→ REQUIRED ACTION
Lines that include the string "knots" are the ones to copy from the entries below.

*** MATERIAL SUPPLIED

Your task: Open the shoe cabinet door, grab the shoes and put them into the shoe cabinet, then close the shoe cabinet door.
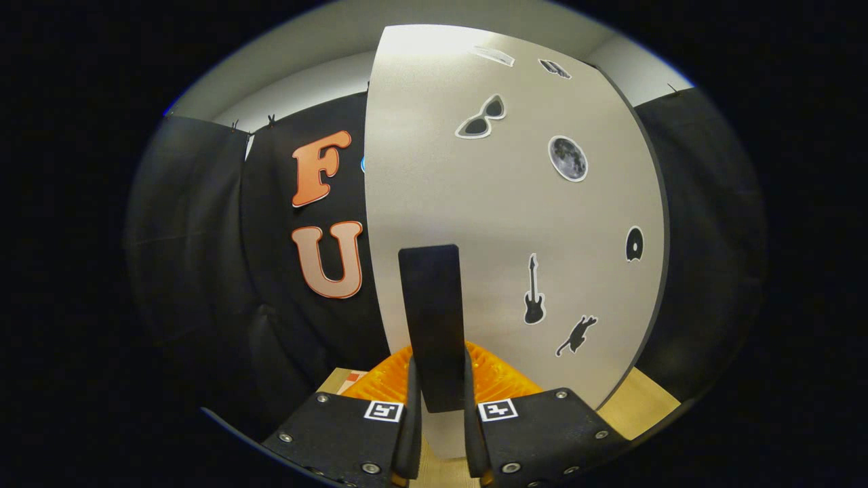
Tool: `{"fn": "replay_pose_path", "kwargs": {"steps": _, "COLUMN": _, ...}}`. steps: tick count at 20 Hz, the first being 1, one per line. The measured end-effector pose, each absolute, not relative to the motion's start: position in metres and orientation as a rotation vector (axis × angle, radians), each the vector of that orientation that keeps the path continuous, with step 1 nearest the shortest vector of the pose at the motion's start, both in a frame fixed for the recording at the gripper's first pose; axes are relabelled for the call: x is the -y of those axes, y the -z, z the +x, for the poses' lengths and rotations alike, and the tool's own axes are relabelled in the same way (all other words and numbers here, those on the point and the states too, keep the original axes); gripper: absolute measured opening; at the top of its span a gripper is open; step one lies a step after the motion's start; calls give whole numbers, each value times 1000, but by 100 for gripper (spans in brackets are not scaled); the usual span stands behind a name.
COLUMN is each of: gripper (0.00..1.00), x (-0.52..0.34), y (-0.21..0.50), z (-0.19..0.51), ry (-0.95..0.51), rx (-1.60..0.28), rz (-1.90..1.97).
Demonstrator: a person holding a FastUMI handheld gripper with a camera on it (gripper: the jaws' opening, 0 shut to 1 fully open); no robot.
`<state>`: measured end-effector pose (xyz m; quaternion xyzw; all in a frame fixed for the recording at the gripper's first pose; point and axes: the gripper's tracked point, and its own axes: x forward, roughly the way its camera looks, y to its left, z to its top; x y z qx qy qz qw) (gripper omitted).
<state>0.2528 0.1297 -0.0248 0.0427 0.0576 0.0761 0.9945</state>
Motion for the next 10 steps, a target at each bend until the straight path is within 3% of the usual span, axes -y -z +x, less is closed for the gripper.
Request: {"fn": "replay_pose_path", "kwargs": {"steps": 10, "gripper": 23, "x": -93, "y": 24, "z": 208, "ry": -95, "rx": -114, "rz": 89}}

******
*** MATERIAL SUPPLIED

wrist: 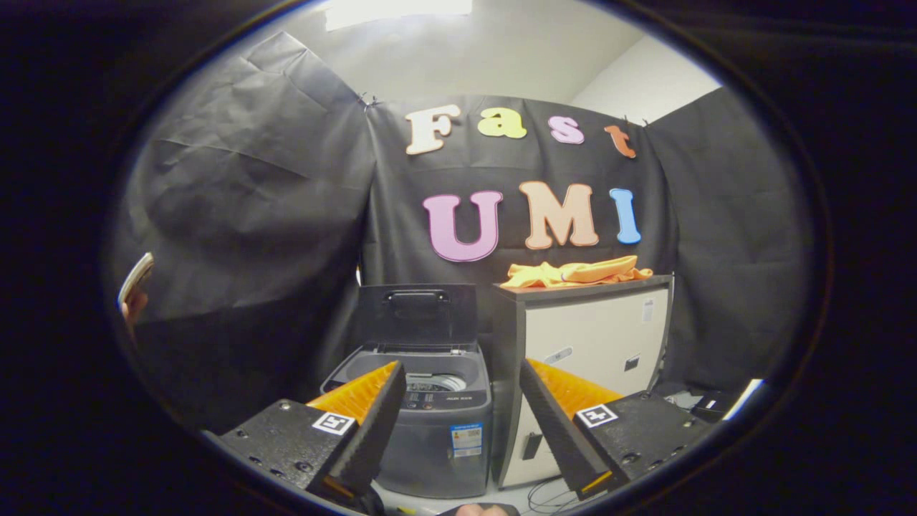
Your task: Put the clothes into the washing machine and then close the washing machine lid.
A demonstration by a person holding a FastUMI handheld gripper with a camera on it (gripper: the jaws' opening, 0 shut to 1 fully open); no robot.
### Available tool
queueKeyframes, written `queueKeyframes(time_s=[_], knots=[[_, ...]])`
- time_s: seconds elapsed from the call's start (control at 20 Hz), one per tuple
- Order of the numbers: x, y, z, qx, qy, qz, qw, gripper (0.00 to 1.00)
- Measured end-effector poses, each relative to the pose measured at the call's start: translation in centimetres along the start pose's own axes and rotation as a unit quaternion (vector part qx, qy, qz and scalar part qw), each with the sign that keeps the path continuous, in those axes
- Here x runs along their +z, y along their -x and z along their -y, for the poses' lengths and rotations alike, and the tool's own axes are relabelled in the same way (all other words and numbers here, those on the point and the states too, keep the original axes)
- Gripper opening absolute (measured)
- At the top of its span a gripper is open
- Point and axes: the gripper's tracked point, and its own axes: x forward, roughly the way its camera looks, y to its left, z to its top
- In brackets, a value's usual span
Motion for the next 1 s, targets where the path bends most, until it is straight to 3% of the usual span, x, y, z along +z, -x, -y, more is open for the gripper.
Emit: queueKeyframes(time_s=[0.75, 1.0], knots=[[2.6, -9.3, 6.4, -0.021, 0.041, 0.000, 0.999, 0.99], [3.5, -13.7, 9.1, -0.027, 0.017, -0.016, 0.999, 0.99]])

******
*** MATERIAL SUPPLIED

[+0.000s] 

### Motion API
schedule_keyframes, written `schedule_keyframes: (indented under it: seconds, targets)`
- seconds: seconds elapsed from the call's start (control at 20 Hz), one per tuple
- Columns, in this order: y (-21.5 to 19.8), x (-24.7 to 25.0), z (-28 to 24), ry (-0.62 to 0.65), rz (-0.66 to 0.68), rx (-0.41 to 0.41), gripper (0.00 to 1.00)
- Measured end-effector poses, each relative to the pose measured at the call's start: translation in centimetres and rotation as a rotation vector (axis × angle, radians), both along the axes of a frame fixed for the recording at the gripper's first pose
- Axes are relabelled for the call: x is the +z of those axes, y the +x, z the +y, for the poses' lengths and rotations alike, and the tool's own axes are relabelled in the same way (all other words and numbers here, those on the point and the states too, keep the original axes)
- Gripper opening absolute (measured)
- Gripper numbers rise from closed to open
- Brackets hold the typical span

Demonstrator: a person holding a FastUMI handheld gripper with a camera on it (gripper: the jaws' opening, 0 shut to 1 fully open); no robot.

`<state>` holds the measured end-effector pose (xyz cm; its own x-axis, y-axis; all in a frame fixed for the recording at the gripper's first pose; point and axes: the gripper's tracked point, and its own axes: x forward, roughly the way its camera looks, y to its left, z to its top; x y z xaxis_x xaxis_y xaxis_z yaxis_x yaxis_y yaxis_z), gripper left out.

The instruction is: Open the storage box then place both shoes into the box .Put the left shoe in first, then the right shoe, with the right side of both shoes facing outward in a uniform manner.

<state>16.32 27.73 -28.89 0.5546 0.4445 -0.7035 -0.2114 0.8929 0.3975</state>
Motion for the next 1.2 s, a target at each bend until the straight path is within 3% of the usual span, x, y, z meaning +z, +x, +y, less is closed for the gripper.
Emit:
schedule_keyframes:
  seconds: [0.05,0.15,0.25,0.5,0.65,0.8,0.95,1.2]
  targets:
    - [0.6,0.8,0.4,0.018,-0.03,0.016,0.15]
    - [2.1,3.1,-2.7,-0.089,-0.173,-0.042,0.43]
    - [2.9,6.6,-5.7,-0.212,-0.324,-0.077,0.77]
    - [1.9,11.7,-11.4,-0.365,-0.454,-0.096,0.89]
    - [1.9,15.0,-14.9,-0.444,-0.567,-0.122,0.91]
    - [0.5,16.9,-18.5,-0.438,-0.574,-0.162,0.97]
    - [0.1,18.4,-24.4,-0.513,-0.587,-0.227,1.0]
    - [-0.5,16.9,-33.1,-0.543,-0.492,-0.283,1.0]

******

→ ANSWER TO THIS TASK
queueKeyframes, written `queueKeyframes(time_s=[_], knots=[[_, ...]])`
Emit: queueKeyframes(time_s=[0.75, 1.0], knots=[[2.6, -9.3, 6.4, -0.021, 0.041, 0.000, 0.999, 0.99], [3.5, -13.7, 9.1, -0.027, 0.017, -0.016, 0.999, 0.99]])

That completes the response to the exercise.